1.2.3 Causal factors
PPHN is usually classified as either primary or secondary based on its etiology. In
general, primary PPHN is considered a result of long-term dysregulation of fetal
pulmonary development resulting in abnormal muscularisation of alveolar arteries
and/or pulmonary hypoplasia (i.e. underdeveloped lung parenchyme, not to be
confused with bronchopulmonary dysplasia which is covered in section 1.3) [4].
Congenital diaphragmatic hernia (CDH; abdominal organs protruding into the thorax,
mechanically obstructing pulmonary growth), oligohydramnios (lack of amniotic
fluid), long-standing fetal hypoxia and pharmacological factors are some suggested
causal factors [1,2]. For example, maternal intake of selective serotonin reuptake
inhibitors (SSRIs) [7], or non-steroid anti-inflammatory drugs (NSAIDs) in late
pregnancy is associated with PPHN, as is also maternal diabetes and obesity [4].
3
By contrast, secondary PPHN, being the more common form, is the result of hypoxic
pulmonary vasoconstriction due to acidemia and hypoxia caused by acute perinatal
events [4]. Hypoxic pulmonary vasoconstriction is a normal physiological mechanism
by which vessels in poorly ventilated parts of the healthy lung constricts in response
to low oxygen pressure, thereby rerouting blood flow to better-ventilated parts,
optimising oxygenation [8]. In secondary PPHN, however, this mechanism becomes
the culprit as it results in a downward spiral of hypoxia and further vasoconstriction.
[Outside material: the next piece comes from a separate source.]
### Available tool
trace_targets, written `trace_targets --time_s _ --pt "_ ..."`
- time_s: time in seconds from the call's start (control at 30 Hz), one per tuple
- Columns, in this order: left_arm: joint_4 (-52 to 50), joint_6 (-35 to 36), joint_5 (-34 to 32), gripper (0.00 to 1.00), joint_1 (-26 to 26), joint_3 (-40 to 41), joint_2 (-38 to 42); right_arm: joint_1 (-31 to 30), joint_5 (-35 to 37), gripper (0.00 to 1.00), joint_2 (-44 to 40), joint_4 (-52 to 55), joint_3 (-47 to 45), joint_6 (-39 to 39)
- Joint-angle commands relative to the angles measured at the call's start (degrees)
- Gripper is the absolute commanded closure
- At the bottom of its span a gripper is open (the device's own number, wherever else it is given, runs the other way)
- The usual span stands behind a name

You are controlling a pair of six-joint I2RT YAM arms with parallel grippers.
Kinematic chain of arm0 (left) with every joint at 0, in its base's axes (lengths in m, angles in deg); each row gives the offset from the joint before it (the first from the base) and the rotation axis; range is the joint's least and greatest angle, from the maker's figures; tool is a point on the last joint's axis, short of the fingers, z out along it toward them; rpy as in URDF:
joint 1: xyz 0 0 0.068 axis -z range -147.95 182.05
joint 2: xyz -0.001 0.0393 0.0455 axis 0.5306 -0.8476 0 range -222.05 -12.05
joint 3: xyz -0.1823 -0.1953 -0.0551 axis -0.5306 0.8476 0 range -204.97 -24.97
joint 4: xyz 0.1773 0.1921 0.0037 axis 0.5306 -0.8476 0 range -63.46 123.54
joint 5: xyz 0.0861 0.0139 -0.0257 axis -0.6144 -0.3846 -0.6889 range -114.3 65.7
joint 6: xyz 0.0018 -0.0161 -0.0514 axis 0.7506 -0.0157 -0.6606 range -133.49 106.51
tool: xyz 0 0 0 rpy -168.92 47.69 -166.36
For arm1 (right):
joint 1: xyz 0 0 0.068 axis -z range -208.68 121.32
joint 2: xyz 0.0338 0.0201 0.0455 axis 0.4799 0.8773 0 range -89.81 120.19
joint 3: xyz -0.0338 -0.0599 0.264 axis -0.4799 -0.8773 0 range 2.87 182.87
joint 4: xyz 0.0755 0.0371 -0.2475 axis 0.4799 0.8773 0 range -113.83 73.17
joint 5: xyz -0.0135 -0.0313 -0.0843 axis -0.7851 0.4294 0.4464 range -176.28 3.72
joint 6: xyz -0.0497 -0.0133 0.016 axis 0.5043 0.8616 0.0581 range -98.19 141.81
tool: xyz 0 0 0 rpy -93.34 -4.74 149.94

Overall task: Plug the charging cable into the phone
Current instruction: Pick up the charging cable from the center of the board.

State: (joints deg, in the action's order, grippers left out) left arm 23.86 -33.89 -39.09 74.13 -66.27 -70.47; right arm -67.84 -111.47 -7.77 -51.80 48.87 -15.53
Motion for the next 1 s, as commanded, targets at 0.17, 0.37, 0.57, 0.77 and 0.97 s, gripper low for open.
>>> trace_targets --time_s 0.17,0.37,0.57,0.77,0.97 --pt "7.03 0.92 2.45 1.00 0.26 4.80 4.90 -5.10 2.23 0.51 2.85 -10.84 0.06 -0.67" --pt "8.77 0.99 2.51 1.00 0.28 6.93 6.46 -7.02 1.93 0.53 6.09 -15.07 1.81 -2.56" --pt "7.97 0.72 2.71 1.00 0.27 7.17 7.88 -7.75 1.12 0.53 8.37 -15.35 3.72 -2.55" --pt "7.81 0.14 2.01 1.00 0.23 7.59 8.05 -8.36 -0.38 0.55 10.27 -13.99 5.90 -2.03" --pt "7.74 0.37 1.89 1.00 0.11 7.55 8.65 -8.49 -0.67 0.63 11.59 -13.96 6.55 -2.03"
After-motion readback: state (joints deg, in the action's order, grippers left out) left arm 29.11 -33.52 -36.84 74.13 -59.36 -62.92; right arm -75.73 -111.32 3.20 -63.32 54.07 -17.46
The acute perinatal events causing secondary PPHN include meconium aspiration
syndrome (pre-natal aspiration of amniotic fluid stained with fetal excrement),
respiratory distress syndrome (RDS; inadequate pulmonary compliance due to lack or
dysfunction of surfactant proteins), perinatal asphyxia, and congenital infections [1,2].
The onset of PPHN usually occurs within 12 hours from birth [3].
A note on terminology: the iNOcare registry, the data of which this study relies on,
defines PPHN caused by congenital diaphragmatic hernia and pulmonary hypoplasia
as secondary PPHN (even though they both belong to the long-term type of causality,
rather than the acute vasoconstriction type) since both are distinct conditions. The
registry further considers any PPHN case of unknown etiology to be primary, or
idiopathic, even though the cause might be any of the secondary ones listed above.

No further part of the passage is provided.